Every line from the start of the listing below through the line that contains "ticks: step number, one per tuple" is to be reproduced word for word.

■ RAW DATA ■

○ ○ ○ ○ ○

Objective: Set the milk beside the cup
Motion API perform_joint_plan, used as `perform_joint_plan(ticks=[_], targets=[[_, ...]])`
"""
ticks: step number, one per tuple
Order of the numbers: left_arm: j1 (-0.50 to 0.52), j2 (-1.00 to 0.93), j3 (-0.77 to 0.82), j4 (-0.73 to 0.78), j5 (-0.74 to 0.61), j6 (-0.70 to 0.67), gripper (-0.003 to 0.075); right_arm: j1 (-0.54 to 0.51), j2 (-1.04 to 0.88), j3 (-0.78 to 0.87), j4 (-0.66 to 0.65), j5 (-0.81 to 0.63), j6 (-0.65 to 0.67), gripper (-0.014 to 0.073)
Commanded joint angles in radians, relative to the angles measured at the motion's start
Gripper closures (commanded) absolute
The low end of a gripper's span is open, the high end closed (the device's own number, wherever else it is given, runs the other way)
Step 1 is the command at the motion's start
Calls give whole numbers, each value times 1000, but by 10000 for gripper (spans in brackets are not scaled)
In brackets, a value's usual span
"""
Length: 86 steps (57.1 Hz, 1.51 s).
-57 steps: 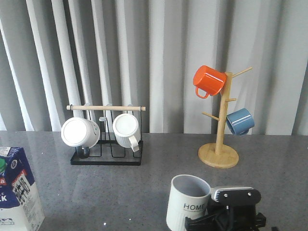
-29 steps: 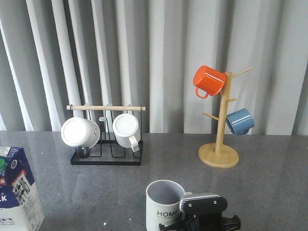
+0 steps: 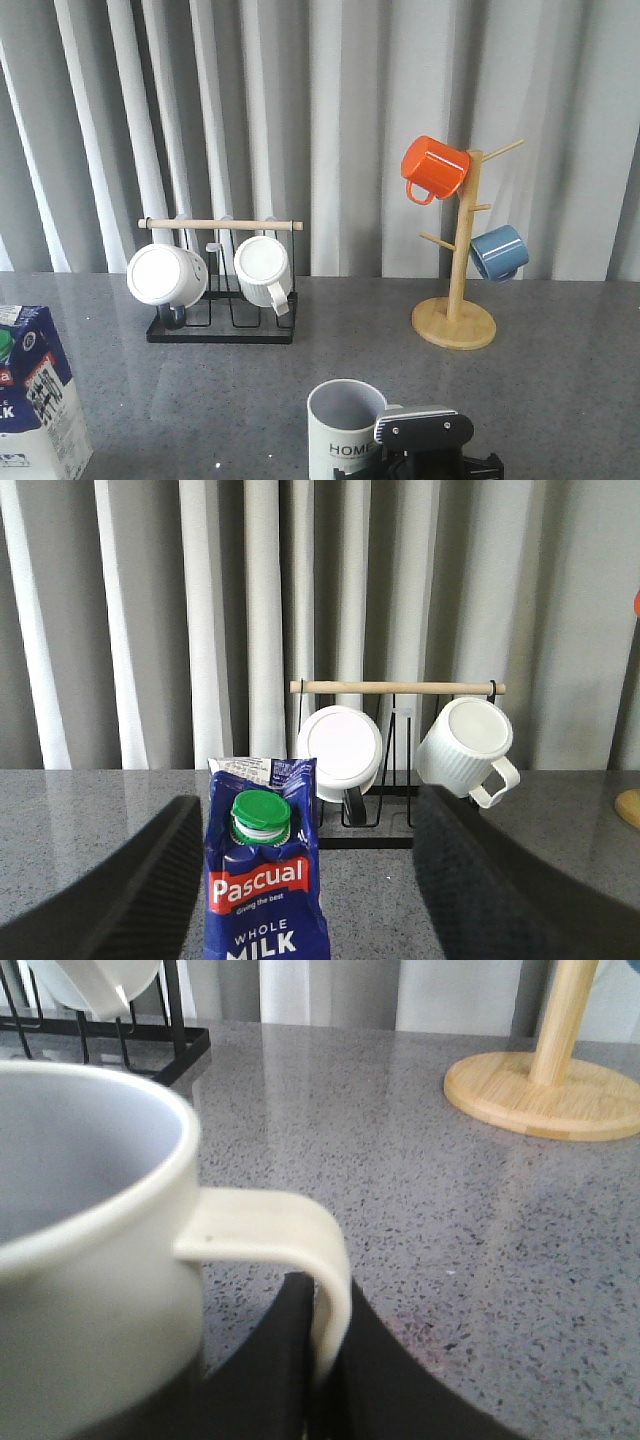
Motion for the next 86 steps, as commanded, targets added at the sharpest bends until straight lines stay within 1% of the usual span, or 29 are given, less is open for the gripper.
perform_joint_plan(ticks=[1,9,16,25,34,39,52,63,86], targets=[[-7,3,-36,-7,-69,-10,269,0,-43,-23,-33,-56,-8,536],[-7,3,-36,-7,-69,-10,269,7,-43,-23,-33,-44,-13,466],[-7,3,-36,-7,-69,-10,269,19,-43,-23,-21,-48,-45,405],[-7,3,-36,-7,-69,-10,269,41,-44,-23,13,-49,-90,366],[-7,3,-36,-7,-69,-10,269,70,-55,-23,121,-51,-145,365],[-7,3,-36,-7,-69,-10,269,79,-67,-23,157,-49,-167,365],[-7,3,-36,-7,-69,-10,269,91,-125,-19,157,-33,-178,361],[-7,3,-36,-7,-69,-10,269,113,-170,40,148,-58,-164,358],[-7,3,-36,-7,-69,-10,269,211,-276,154,157,-91,-160,351]])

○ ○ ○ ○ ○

■ SOLUTION FOR THIS EXERCISE ■
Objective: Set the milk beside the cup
Motion API perform_joint_plan, used as `perform_joint_plan(ticks=[_], targets=[[_, ...]])`
"""
ticks: step number, one per tuple

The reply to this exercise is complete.